'''
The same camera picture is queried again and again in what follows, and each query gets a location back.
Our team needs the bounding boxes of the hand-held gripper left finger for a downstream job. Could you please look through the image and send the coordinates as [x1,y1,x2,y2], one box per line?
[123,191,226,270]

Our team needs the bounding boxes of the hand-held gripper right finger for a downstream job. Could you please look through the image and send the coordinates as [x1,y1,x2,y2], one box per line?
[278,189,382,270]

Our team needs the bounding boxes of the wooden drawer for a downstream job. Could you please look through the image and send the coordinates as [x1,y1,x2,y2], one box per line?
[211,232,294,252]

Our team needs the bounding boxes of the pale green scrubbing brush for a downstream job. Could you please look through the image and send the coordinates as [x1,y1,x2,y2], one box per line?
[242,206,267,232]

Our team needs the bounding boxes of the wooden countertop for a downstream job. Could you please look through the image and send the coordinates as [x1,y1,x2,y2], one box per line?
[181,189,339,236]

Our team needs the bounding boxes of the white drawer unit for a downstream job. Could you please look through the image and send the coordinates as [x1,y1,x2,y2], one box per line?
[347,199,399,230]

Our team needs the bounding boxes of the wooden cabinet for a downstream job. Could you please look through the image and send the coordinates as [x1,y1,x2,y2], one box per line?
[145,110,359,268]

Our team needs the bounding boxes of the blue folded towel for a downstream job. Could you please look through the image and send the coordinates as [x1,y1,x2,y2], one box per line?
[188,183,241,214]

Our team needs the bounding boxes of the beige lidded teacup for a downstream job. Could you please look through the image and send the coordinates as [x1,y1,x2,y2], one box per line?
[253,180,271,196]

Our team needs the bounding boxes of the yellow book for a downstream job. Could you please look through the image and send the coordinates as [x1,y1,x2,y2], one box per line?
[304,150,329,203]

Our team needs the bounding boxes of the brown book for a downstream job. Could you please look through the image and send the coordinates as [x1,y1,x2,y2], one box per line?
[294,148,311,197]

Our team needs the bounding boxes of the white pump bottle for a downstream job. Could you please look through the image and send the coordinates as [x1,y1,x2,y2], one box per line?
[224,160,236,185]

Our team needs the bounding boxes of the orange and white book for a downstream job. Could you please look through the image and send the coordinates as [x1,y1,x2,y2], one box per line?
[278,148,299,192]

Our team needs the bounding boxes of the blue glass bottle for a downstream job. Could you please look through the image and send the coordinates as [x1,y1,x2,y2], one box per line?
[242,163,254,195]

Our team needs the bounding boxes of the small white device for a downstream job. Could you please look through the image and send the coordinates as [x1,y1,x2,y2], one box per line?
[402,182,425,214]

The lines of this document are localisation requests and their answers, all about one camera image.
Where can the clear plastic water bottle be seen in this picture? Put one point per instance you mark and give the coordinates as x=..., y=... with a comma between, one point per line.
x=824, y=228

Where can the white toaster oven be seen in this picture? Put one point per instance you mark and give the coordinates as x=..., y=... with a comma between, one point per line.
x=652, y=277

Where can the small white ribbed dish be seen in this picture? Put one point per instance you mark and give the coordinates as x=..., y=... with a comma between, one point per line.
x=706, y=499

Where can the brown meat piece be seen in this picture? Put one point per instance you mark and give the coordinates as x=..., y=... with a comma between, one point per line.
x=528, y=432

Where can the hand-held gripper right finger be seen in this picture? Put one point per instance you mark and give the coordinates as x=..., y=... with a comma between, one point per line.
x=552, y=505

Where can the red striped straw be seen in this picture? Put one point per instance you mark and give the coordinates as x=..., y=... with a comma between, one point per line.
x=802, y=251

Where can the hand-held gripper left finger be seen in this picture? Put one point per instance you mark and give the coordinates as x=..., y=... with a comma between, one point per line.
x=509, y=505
'''
'''
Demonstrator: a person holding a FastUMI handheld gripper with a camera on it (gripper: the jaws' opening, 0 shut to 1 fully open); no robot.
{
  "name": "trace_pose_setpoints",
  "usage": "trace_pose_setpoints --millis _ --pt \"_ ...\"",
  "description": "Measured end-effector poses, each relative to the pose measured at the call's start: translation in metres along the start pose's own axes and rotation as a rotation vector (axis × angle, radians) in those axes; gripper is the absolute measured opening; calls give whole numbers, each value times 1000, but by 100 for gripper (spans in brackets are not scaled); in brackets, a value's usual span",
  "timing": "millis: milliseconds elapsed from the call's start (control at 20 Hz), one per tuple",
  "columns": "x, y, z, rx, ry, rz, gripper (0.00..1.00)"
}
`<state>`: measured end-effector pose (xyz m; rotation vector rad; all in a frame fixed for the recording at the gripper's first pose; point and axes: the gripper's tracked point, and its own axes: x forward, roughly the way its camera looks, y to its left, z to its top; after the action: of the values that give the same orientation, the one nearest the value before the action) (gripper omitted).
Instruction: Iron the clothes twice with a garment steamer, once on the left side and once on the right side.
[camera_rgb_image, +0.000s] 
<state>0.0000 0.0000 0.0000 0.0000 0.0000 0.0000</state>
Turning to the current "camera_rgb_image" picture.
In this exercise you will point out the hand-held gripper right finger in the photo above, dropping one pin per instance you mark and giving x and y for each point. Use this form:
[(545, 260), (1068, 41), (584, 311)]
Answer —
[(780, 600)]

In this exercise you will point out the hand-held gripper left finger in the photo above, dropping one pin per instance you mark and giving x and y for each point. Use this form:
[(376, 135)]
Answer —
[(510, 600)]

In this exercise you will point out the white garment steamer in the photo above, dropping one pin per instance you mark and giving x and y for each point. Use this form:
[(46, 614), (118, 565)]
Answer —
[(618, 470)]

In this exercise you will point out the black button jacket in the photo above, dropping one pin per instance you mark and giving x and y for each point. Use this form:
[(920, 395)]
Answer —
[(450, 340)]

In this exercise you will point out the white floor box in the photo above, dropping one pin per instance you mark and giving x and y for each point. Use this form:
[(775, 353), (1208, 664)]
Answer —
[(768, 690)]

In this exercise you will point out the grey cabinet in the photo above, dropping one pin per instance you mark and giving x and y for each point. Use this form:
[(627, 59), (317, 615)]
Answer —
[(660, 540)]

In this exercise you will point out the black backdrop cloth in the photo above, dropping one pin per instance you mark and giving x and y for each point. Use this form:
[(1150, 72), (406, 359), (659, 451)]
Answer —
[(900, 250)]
'''
- Aim of the exercise -
Which lines above include the word "steamer"? Show each one.

- Answer for this exercise -
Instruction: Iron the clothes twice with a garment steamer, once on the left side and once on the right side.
In this exercise you will point out the white garment steamer in the photo above, dropping one pin per instance you mark and giving x and y for each point. Use this form:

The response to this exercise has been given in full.